Writing From The Inside Out 2022 Week 9 Prompts
Based On Fleur Adcock’s, Weathering
Read the poem
Do your own reflection on it, noting what it inspires in you
Feel free to use your own reflection as your prompt or…
Use the selection of prompts below the poem
Pick one that inspires you and write (feel free to use only one or write several poems using different prompts) or…
Don’t use any of the provided prompts and follow your inspiration from wherever it comes
Weathering
Literally thin-skinned, I suppose, my face
catches the wind off the snow line and flushes
with a flush that will never wholly settle. Well:
that was a metropolitan vanity,
wanting to look young forever, to pass.
I was never a Pre-Raphaelite beauty,
nor anything but pretty enough to satisfy
men who need to be seen with passable women.
But now that I am in love with the place
which doesn’t care how I look, or even if I’m happy,
happy is how I look, and that’s all.
My hair will turn gray in any case,
my nails chip and flake, my waist thicken,
and the years work all their usual changes.
If my face is to be weather-beaten as well
that’s a little enough lost, a fair bargain
for a year among lakes and fells, when simply
to took out of my window at the high pass
makes me indifferent to mirrors and to what
my soul may wear over its new complexion.
Fleur Adcock
https://www.poetryfoundation.org/poets/fleur-adcock
Please join Writing From The Inside Out by attending the read-around sessions on Friday afternoons. It’s free, fun, a great way to share, and reading a poem is optional. If you have not registered, click the button below; and if you have registered, you do not need to register again, simply use the link sent to you in your confirmation email.
Register Here:
Next Read Around is March 4, 2022
My Thoughts
When I was young, I loved to walk the ocean beaches south of San Francisco and pick up bits of debris weathered by the sea. I preferred small stones, broken shells, pieces of glass, and bits of drift wood over the gaping shells of whole mussels, freshly vacant of occupancy, or the fanned ridges of unblemished scallops. The perfection did not capture my storied heart in the same way as did the fragmented bits of refuse that often littered a space in kaleidoscopic patterns.
I loved the look and feel of edges worn down, of surfaces smoothed and how the polished sheen of lines and colors brightened in the sun.

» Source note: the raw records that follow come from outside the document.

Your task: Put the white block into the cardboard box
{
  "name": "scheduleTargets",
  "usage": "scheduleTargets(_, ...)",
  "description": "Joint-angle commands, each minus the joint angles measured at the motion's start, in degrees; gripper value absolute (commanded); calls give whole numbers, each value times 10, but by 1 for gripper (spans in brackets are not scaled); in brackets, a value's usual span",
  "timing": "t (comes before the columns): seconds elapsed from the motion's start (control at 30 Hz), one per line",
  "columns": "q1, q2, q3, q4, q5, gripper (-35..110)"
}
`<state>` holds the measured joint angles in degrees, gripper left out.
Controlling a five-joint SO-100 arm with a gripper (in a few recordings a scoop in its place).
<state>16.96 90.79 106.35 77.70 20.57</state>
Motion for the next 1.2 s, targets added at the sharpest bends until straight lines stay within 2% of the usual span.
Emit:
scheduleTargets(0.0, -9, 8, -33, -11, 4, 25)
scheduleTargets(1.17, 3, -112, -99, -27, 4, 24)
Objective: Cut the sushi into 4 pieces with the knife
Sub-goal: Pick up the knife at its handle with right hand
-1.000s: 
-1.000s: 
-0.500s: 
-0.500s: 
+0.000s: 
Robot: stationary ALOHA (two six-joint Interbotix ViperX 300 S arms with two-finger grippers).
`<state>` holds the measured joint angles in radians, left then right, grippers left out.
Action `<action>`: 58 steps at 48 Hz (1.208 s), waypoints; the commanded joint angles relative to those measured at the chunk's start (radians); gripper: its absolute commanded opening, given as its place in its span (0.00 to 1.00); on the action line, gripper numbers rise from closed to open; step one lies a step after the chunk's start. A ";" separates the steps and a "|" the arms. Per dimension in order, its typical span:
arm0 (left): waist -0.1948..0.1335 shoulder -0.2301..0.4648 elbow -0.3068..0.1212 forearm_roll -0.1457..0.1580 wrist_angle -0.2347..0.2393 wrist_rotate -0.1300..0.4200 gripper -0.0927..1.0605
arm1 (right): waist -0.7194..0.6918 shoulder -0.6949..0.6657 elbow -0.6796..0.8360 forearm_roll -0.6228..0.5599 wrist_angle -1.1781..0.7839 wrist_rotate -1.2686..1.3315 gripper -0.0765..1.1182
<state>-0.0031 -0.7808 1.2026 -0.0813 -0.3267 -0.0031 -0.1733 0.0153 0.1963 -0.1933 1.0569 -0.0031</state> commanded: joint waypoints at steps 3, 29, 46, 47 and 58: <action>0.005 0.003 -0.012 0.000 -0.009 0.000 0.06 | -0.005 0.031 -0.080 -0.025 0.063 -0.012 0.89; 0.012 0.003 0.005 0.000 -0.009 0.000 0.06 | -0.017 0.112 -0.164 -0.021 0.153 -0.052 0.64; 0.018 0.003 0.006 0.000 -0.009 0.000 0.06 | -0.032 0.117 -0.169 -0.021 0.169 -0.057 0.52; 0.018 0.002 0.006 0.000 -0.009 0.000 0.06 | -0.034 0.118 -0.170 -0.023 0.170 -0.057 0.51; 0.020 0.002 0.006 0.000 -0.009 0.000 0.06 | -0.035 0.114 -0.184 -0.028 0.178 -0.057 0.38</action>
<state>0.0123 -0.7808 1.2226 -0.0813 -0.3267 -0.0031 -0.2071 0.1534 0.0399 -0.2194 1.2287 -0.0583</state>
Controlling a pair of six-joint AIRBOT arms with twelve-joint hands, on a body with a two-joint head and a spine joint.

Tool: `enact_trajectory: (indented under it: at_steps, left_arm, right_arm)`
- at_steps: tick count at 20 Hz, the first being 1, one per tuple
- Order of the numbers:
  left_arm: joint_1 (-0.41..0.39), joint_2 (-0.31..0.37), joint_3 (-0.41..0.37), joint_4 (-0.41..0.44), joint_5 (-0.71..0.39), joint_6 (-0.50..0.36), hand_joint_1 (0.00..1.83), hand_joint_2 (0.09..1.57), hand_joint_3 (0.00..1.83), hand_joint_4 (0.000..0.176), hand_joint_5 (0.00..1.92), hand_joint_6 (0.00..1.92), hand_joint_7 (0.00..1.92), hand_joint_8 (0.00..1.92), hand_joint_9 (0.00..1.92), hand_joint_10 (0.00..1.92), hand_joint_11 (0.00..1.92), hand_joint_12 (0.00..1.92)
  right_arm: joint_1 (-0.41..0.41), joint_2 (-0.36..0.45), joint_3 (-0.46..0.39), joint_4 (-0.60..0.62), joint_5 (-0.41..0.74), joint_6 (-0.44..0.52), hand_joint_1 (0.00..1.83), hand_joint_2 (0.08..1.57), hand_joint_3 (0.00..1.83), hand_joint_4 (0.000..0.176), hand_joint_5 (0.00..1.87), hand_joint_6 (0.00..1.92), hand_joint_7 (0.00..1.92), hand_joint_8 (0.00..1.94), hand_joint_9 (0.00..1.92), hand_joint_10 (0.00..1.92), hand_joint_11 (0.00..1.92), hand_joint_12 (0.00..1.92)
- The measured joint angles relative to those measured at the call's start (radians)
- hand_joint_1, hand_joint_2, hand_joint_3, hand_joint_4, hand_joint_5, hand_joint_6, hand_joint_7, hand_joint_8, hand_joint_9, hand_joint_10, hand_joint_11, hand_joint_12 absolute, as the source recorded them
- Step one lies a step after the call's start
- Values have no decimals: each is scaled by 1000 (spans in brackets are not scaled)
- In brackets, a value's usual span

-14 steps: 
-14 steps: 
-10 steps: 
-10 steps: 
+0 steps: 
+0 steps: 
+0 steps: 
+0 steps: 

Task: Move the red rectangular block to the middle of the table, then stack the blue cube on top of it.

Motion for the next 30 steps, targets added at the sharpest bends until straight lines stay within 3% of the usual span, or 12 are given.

I loved the mish-mash, the way seemingly unrelated things fell into a harmony, no matter how broken, damaged, or misshapen. I think this is the way Fleur Adcock talks about what the soul wears over our weathered bodies and torn and tattered lives. But we can only see it once we let go of the who-is-the-fairest mirror and stop dreaming of a skinny dip in the fountain of youth. We might actually come to love the place that doesn’t care how we look; that doesn’t require us to be happy; that takes us as we are, side-by-side, along with other remnants in the shifting kaliedoscope of tide and time. And in that view, happy is how your soul coat looks, even if you do not know it.
Prompt Menu
Adcock is brutally honest about herself, her aging body, her physical appeal but in a matter-of-fact manner, without remorse or pity. Journal or write a brutally honest assessment of yourself in a similar way.
What is your “metropolitan vanity?” What do you do to fit into the citied and civilized world?
To what degree do you grapple (or have you grappled ) with the societal standards of beauty or attractiveness.In what way have you striven to be more or less “passable” by those standards?
Journal or write about a place that you can or might go that does not care how you look or whether or not you are happy. What does, or might, that free up in you? How does or might that limit you?
Journal or write about the changes the years have worked on you, physically, mentally, and otherwise.
Adcock describes the indifference to mirrors as a “fair bargain” for the weather-beating of life on her body. What have you lost in aging? What have you gained that might serve as a fair bargain for the losses?
Adcock goes beyond self acceptance of her physical self when she describes indifference to what her soul may wear over her aging complexion. What if you no longer tried to wear a pretty covering over your persona? What might be at risk if you did so?
Journal or write a poem from the prompt, “Happy is how I look when…
Journal or write aobut anything else that might inspire you from the poem or life.